Bebe era una bimba, il giorno in cui entrò nelle nostre vite, ma aveva già la capacità di travolgere tutto – la gente, la vita, la sfortuna – con la forza di un uragano. Impossibile non venire conquistati dalla sua storia, dai suoi occhi e dal suo sguardo: impossibile non volerle bene così, a scatola chiusa, senza il bisogno di trovare un motivo per farlo.
Quella bimba ora è cresciuta ed è salita sul tetto del mondo, con una medaglia d’oro che la incornicia e la illumina facendola ancora più bella di quel che è.
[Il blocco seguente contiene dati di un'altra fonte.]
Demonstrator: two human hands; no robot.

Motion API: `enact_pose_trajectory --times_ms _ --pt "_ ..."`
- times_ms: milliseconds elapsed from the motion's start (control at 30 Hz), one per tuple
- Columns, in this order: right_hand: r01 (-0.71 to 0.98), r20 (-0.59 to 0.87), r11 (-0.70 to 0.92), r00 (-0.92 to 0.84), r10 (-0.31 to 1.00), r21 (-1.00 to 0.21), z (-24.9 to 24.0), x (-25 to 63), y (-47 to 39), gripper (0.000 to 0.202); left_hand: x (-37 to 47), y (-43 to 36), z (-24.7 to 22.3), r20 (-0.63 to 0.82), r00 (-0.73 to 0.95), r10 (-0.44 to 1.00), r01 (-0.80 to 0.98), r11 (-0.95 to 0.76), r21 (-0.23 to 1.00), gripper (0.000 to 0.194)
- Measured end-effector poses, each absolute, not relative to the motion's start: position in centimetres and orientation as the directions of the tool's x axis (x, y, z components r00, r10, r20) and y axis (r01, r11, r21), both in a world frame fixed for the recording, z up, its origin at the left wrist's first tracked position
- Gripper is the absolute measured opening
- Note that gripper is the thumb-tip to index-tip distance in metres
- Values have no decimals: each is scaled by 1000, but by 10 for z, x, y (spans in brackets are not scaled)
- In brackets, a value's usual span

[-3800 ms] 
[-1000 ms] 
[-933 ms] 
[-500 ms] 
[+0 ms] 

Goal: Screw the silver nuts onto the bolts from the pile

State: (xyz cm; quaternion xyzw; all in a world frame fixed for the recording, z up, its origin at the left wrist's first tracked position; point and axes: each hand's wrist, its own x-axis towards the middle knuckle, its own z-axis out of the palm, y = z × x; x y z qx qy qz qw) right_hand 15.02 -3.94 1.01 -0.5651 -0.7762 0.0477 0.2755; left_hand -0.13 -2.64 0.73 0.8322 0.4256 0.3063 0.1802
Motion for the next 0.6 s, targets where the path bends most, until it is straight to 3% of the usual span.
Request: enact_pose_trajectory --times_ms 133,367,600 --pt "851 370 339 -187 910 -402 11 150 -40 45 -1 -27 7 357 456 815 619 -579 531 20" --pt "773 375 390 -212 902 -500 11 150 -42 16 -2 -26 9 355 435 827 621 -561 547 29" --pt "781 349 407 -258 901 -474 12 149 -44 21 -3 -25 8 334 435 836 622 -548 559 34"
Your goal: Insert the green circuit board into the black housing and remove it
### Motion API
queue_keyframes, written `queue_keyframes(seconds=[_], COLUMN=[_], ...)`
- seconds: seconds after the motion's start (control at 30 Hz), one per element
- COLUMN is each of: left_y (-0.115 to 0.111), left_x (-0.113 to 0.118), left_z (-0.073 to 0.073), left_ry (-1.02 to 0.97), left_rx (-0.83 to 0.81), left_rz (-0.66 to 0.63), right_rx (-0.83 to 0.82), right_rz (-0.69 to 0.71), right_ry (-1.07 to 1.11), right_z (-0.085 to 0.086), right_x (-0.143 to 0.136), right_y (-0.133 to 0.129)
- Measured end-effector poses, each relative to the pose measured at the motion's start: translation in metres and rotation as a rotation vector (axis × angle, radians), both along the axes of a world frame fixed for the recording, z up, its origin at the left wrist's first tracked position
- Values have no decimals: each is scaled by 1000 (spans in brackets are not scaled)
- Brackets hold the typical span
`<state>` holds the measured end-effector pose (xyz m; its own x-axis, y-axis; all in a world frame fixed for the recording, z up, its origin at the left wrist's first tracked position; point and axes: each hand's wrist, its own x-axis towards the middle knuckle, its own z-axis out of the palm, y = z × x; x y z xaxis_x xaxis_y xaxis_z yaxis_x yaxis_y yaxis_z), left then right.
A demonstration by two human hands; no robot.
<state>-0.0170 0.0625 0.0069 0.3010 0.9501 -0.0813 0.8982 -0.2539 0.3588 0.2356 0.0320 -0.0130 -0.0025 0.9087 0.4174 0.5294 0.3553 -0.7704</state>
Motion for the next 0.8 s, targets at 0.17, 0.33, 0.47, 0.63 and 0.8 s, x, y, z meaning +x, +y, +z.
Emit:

Quella bimba è cresciuta, ha scritto un libro, si è fatta conoscere, è andata in tv e in radio, l’Italia ha imparato a prendere in prestito un po’ della sua forza. E ieri sera in tanti (anche qui in redazione, ma per davvero) hanno pianto con lei. Chi è Bebe, cos’è Bebe, ormai lo sanno tutti: e tutti hanno il diritto di sentirsi partecipi di questo trionfo, nessuno escluso.
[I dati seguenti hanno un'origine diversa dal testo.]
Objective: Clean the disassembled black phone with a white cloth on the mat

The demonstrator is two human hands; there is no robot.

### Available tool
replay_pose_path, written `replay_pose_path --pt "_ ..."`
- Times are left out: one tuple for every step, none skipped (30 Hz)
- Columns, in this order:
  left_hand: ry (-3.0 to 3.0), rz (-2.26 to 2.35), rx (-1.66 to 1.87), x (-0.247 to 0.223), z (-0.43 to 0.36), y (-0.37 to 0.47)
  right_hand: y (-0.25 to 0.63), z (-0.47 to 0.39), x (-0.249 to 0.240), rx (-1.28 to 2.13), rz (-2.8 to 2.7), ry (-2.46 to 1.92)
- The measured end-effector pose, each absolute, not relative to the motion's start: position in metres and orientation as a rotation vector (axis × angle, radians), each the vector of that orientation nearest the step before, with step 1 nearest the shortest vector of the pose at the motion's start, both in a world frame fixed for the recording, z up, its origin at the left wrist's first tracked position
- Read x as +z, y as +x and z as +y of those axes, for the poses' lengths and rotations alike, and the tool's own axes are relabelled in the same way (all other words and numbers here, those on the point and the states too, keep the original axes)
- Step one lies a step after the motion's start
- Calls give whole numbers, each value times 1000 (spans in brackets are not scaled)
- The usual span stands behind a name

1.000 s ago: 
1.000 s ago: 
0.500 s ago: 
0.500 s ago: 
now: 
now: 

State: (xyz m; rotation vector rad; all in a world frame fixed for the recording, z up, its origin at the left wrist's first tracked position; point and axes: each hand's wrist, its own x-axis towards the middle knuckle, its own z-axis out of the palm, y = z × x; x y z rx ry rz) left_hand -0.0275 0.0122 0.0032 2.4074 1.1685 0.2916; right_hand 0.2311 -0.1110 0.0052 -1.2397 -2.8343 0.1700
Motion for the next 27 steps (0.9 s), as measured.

Anche noi, certo. Che abbiamo avuto la fortuna di conoscerla e, soprattutto, abbiamo avuto la fortuna di conoscere i suoi genitori. Perché è giusto dirlo, è giusto scriverlo proprio oggi: la storia di Bebe è anche la storia di papà Ruggero e di mamma Teresa. Due persone forti? No, molto di più. Due persone che ognuno dovrebbe avere il diritto di incontrare, anche solo per andarci a mangiare una pizza: per ascoltare quel che hanno da dire, per ammirarli.
Due genitori che hanno avuto la forza di prendere decisioni difficili, di sconfiggere la paura, di tirare su una bambina (una ragazza, una giovane donna) come Bebe, di creare una famiglia dove i problemi si affrontano con i sorrisi e di fare una squadra (la sorella Maria Sole, il fratello Nicolò) da medaglia d’oro tutti i giorni, tutti i giorni.
Bebe ha vinto, e ognuno ora dica quello che vuole. Dica che da questa ragazza avremmo tutti da imparare, dica che è un esempio da seguire, dica che i nostri problemi di fronte a lei scompaiono. Ognuno dica quello che vuole. Noi pensiamo a Roberto Bof, che ieri sera era lì a Rio.
E pensiamo alla frase di Bebe, quella che è diventata un grido di battaglia: «La vita è una figata». Facciamolo nostro, fatelo vostro. Ah: e grazie, Bebe.